- **The problem**
Read through the material below and find each line that has the word "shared"; copy it.

- **Material supplied**

*** Block opens ***

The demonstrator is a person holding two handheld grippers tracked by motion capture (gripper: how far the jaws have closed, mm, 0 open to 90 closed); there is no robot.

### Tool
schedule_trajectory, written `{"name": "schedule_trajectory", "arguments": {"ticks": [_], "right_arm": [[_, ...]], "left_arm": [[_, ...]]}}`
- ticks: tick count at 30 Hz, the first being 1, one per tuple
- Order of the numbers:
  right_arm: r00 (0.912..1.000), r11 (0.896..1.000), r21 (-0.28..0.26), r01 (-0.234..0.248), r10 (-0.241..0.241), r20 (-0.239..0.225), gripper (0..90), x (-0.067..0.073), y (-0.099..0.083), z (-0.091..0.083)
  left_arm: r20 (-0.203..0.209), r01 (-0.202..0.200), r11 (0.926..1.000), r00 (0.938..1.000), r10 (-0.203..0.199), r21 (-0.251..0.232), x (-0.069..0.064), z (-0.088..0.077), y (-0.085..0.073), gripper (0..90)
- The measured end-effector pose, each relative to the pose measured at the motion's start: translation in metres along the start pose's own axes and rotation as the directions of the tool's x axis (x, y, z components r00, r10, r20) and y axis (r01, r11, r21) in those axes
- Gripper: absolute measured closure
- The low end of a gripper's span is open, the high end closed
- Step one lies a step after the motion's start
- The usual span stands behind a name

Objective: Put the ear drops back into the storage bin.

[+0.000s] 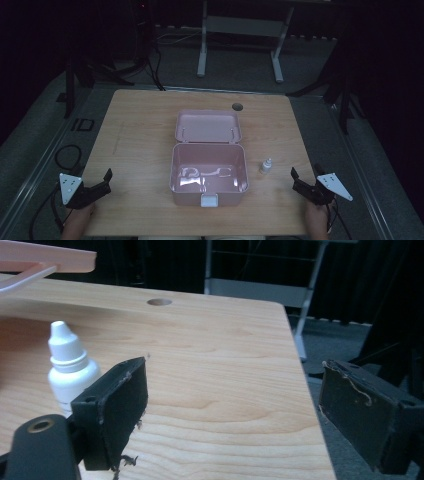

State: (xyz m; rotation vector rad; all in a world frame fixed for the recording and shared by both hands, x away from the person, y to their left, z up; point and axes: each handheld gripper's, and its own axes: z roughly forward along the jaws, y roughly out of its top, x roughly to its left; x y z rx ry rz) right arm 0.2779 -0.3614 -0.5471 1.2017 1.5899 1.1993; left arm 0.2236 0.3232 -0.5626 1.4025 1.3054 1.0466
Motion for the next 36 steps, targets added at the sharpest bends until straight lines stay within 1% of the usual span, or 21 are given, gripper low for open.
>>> {"name": "schedule_trajectory", "arguments": {"ticks": [2,4,5,6,8,12,13,17,19,21,22,23,24,25,26,27,28,30,31,34,36], "right_arm": [[1.0,1.0,0.022,0.004,-0.004,-0.009,12.5,0.0,0.001,0.002],[0.9992,0.999,0.029,-0.018,0.019,-0.036,12.9,0.001,0.003,0.002],[0.9986,0.999,0.028,-0.017,0.019,-0.049,12.9,0.003,0.005,0.002],[0.9985,1.0,0.024,-0.007,0.008,-0.054,12.9,0.005,0.007,0.001],[0.997,0.999,0.037,-0.003,0.006,-0.077,12.9,0.009,0.009,0.003],[0.9955,0.997,0.065,0.034,-0.028,-0.09,12.9,0.013,0.01,0.005],[0.9948,0.997,0.066,0.036,-0.03,-0.098,12.9,0.013,0.011,0.006],[0.9927,0.996,0.091,0.02,-0.009,-0.12,13.1,0.011,0.015,0.006],[0.9945,0.99,0.137,0.024,-0.009,-0.105,13.4,0.008,0.018,0.009],[0.994,0.982,0.187,0.005,0.015,-0.108,14.4,0.003,0.02,0.01],[0.9933,0.975,0.224,-0.006,0.032,-0.111,15.2,0.001,0.022,0.011],[0.99,0.964,0.267,-0.014,0.051,-0.131,15.2,-0.001,0.024,0.012],[0.9868,0.949,0.315,-0.018,0.067,-0.147,15.2,-0.003,0.027,0.013],[0.9859,0.932,0.363,-0.018,0.077,-0.149,15.2,-0.004,0.029,0.015],[0.9853,0.916,0.401,-0.01,0.077,-0.152,15.2,-0.004,0.031,0.016],[0.9847,0.897,0.442,-0.003,0.08,-0.155,15.1,-0.005,0.033,0.017],[0.9847,0.88,0.474,0.011,0.073,-0.158,15.1,-0.005,0.035,0.018],[0.9837,0.848,0.529,0.039,0.06,-0.169,14.9,-0.005,0.038,0.02],[0.9834,0.835,0.548,0.049,0.055,-0.173,14.9,-0.004,0.04,0.02],[0.9794,0.801,0.594,0.074,0.054,-0.195,14.9,-0.005,0.044,0.022],[0.9782,0.779,0.621,0.082,0.056,-0.2,14.0,-0.005,0.045,0.023]], "left_arm": [[0.0,-0.001,1.0,1.0,0.001,0.0,0.0,0.0,0.0,0.4],[0.002,-0.001,1.0,1.0,0.001,-0.001,0.0,0.0,0.0,0.4],[0.003,-0.001,1.0,1.0,0.001,0.001,0.0,0.0,0.0,0.4],[0.003,0.0,1.0,1.0,0.0,0.001,0.0,0.0,0.0,0.4],[0.004,-0.001,1.0,1.0,0.001,0.001,0.0,0.0,0.0,0.3],[0.005,-0.002,1.0,1.0,0.002,0.0,0.0,0.0,0.0,0.4],[0.005,-0.001,1.0,1.0,0.001,-0.001,0.0,0.0,0.0,0.3],[0.006,-0.001,1.0,1.0,0.001,0.0,0.0,0.0,0.0,0.4],[0.006,-0.002,1.0,1.0,0.002,0.0,0.0,0.0,0.0,0.4],[0.007,-0.001,1.0,1.0,0.001,0.001,0.0,0.0,0.0,0.4],[0.008,-0.001,1.0,1.0,0.001,0.002,0.0,0.0,0.0,0.4],[0.01,-0.001,1.0,0.9999,0.001,0.003,0.0,0.0,0.0,0.4],[0.011,-0.002,1.0,0.9999,0.002,0.004,0.0,0.0,0.0,0.3],[0.011,-0.003,1.0,0.9999,0.003,0.004,0.0,0.0,0.0,0.4],[0.011,-0.002,1.0,0.9999,0.002,0.004,0.0,0.0,0.0,0.4],[0.011,-0.003,1.0,0.9999,0.003,0.005,0.0,0.0,0.0,0.3],[0.012,-0.003,1.0,0.9999,0.003,0.005,0.0,0.0,0.0,0.4],[0.012,-0.003,1.0,0.9999,0.003,0.006,0.0,0.0,0.0,0.4],[0.012,-0.002,1.0,0.9999,0.002,0.007,0.0,0.001,0.0,0.4],[0.012,-0.003,1.0,0.9999,0.003,0.007,0.0,0.001,0.0,0.4],[0.011,-0.004,1.0,0.9999,0.004,0.007,0.0,0.0,0.0,0.3]]}}
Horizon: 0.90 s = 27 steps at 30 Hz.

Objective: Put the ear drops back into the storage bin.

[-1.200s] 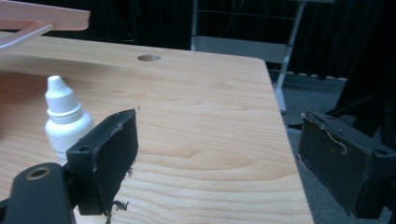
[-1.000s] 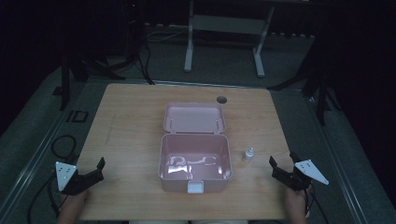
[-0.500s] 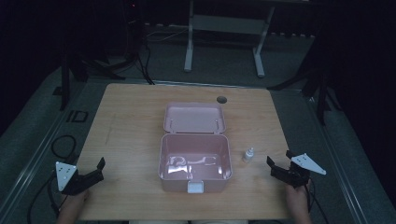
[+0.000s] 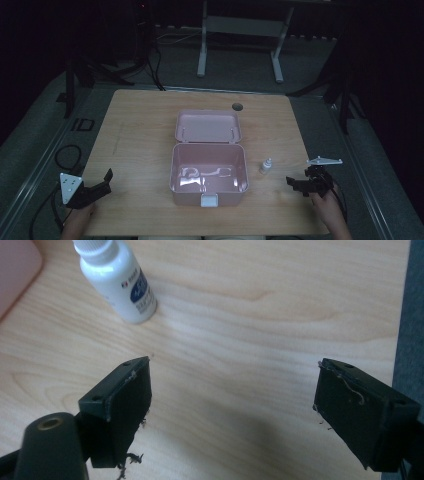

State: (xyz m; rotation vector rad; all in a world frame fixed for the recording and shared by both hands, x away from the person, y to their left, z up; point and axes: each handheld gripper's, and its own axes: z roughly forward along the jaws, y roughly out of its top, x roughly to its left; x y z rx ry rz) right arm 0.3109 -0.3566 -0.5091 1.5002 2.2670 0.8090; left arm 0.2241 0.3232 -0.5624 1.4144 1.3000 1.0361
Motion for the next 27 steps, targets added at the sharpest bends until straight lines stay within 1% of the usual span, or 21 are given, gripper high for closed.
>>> {"name": "schedule_trajectory", "arguments": {"ticks": [1,3,6,8,10,12,15,17,21,24,27], "right_arm": [[1.0,1.0,0.025,0.007,-0.007,-0.006,13.6,0.001,0.001,0.0],[0.9999,0.999,0.048,0.016,-0.016,0.001,13.5,0.002,0.002,0.0],[0.9996,0.994,0.106,0.024,-0.022,-0.019,13.0,0.004,0.005,-0.001],[0.9988,0.987,0.158,0.021,-0.013,-0.048,12.9,0.004,0.007,0.001],[0.998,0.976,0.213,0.04,-0.029,-0.056,12.9,0.006,0.008,0.002],[0.9967,0.963,0.259,0.068,-0.054,-0.061,12.9,0.007,0.009,0.003],[0.9941,0.944,0.313,0.101,-0.083,-0.069,13.0,0.009,0.01,0.003],[0.992,0.928,0.352,0.124,-0.106,-0.069,13.7,0.01,0.011,0.003],[0.9876,0.901,0.406,0.156,-0.132,-0.085,13.9,0.013,0.013,0.002],[0.9825,0.875,0.447,0.184,-0.15,-0.111,13.8,0.015,0.015,0.001],[0.9776,0.844,0.493,0.209,-0.166,-0.13,13.9,0.018,0.017,0.001]], "left_arm": [[0.0,0.0,1.0,1.0,0.0,0.0,0.0,0.0,0.0,0.4],[0.0,0.0,1.0,1.0,0.0,0.0,0.0,0.0,0.0,0.4],[0.0,0.0,1.0,1.0,0.0,-0.001,0.0,0.0,0.0,0.4],[0.0,0.0,1.0,1.0,0.0,-0.001,0.0,0.0,0.0,0.4],[0.0,0.0,1.0,1.0,0.0,-0.001,0.0,0.0,0.0,0.4],[0.0,0.0,1.0,1.0,0.0,-0.001,0.0,0.0,0.0,0.4],[0.002,0.001,1.0,1.0,-0.001,-0.002,0.0,0.0,0.0,0.4],[0.003,0.001,1.0,1.0,-0.001,-0.002,0.0,0.0,0.0,0.3],[0.004,0.001,1.0,1.0,-0.001,-0.003,0.0,0.0,0.0,0.3],[0.005,0.0,1.0,1.0,0.0,-0.003,0.0,0.0,0.0,0.4],[0.008,-0.001,1.0,1.0,0.001,-0.004,0.0,0.0,0.0,0.4]]}}
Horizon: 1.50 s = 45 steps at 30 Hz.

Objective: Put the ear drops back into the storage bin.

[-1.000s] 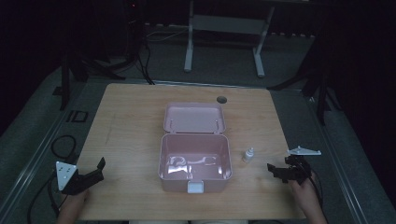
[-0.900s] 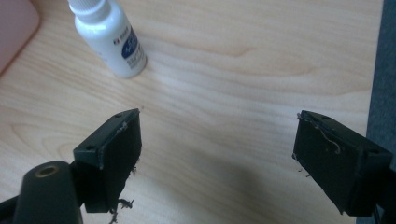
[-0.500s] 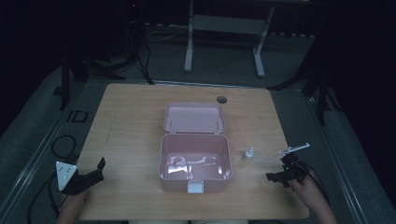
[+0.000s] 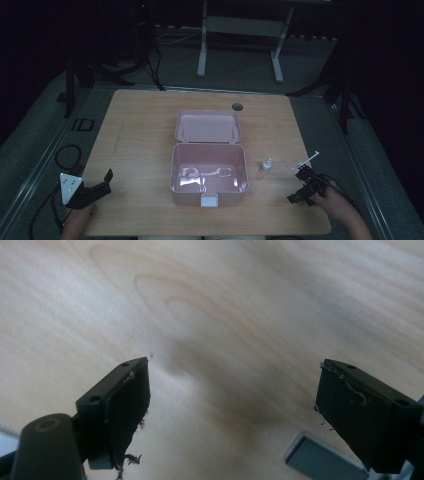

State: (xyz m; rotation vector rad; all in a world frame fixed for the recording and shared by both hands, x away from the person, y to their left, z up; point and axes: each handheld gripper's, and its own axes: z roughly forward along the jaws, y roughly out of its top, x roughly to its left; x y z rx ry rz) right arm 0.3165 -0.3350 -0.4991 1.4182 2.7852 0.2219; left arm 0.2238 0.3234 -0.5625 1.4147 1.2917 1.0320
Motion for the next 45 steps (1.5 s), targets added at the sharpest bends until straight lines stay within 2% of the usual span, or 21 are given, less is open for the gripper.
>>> {"name": "schedule_trajectory", "arguments": {"ticks": [2,4,7,11,12,15,22,25,31,45], "right_arm": [[0.9998,1.0,0.03,0.001,0.0,-0.021,13.9,0.001,0.001,0.0],[0.9998,0.997,0.071,0.007,-0.005,-0.018,13.8,0.003,0.003,0.0],[0.9993,0.993,0.117,0.008,-0.003,-0.036,12.8,0.007,0.005,0.0],[0.998,0.987,0.154,0.047,-0.04,-0.049,11.1,0.012,0.007,0.0],[0.9978,0.986,0.156,0.061,-0.056,-0.034,11.1,0.012,0.008,-0.001],[0.9961,0.984,0.154,0.088,-0.085,-0.022,11.2,0.013,0.011,-0.003],[0.9967,0.988,0.132,0.079,-0.076,-0.028,13.0,0.007,0.024,-0.005],[0.9969,0.99,0.117,0.078,-0.077,-0.017,13.0,0.005,0.031,-0.007],[0.9983,0.993,0.1,0.057,-0.055,-0.021,13.0,0.002,0.048,-0.007],[0.9967,0.991,0.105,0.08,-0.077,-0.027,13.9,0.004,0.086,-0.004]], "left_arm": [[0.0,0.0,1.0,1.0,0.0,0.0,0.0,0.0,0.0,0.4],[0.0,0.0,1.0,1.0,0.0,0.0,0.0,0.0,0.0,0.4],[0.0,0.001,1.0,1.0,-0.001,0.0,0.0,0.0,0.0,0.4],[0.001,0.001,1.0,1.0,-0.001,0.0,0.0,0.0,0.0,0.4],[0.001,0.001,1.0,1.0,-0.001,0.0,0.0,0.0,0.0,0.4],[0.0,0.0,1.0,1.0,0.0,0.0,0.0,0.0,0.0,0.4],[0.0,0.001,1.0,1.0,-0.001,0.0,0.0,0.0,0.0,0.4],[0.0,0.0,1.0,1.0,0.0,0.002,0.0,0.0,0.0,0.4],[0.001,0.001,1.0,1.0,-0.001,0.001,0.0,0.0,0.0,0.4],[0.004,0.002,1.0,1.0,-0.002,0.003,0.0,0.0,0.0,0.4]]}}
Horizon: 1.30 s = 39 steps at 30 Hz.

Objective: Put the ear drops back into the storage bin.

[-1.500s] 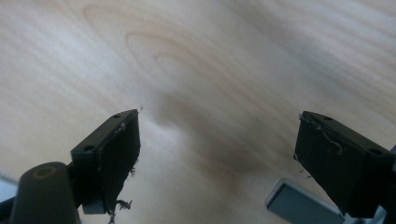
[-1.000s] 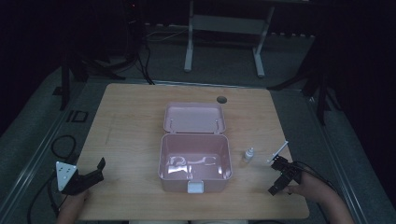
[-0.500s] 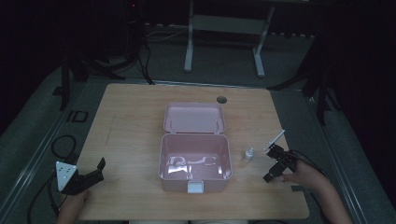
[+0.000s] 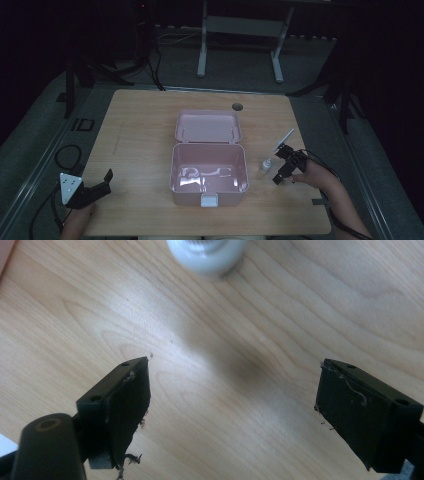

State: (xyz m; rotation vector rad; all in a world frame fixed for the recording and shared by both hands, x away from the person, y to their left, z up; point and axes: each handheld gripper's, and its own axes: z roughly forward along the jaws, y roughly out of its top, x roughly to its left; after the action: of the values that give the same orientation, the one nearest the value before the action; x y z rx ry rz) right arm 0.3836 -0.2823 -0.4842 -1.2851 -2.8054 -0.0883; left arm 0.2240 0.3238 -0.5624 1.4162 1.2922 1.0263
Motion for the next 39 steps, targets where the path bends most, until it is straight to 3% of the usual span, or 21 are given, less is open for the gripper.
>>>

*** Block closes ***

- **Exercise solution**
State: (xyz m; rotation vector rad; all in a world frame fixed for the recording and shared by both hands, x away from the person, y to their left, z up; point and axes: each handheld gripper's, and its own axes: z roughly forward along the jaws, y roughly out of its top, x roughly to its left; x y z rx ry rz) right arm 0.2779 -0.3614 -0.5471 1.2017 1.5899 1.1993; left arm 0.2236 0.3232 -0.5626 1.4025 1.3054 1.0466
State: (xyz m; rotation vector rad; all in a world frame fixed for the recording and shared by both hands, x away from the person, y to their left, z up; point and axes: each handheld gripper's, and its own axes: z roughly forward along the jaws, y roughly out of its top, x roughly to its left; x y z rx ry rz) right arm 0.3109 -0.3566 -0.5091 1.5002 2.2670 0.8090; left arm 0.2241 0.3232 -0.5624 1.4144 1.3000 1.0361
State: (xyz m; rotation vector rad; all in a world frame fixed for the recording and shared by both hands, x away from the person, y to their left, z up; point and axes: each handheld gripper's, and its own axes: z roughly forward along the jaws, y roughly out of its top, x roughly to its left; x y z rx ry rz) right arm 0.3165 -0.3350 -0.4991 1.4182 2.7852 0.2219; left arm 0.2238 0.3234 -0.5625 1.4147 1.2917 1.0320
State: (xyz m; rotation vector rad; all in a world frame fixed for the recording and shared by both hands, x away from the person, y to their left, z up; point and axes: each handheld gripper's, and its own axes: z roughly forward along the jaws, y roughly out of its top, x roughly to its left; after the action: of the values that give the same orientation, the one nearest the value before the action; x y z rx ry rz) right arm 0.3836 -0.2823 -0.4842 -1.2851 -2.8054 -0.0883; left arm 0.2240 0.3238 -0.5624 1.4162 1.2922 1.0263

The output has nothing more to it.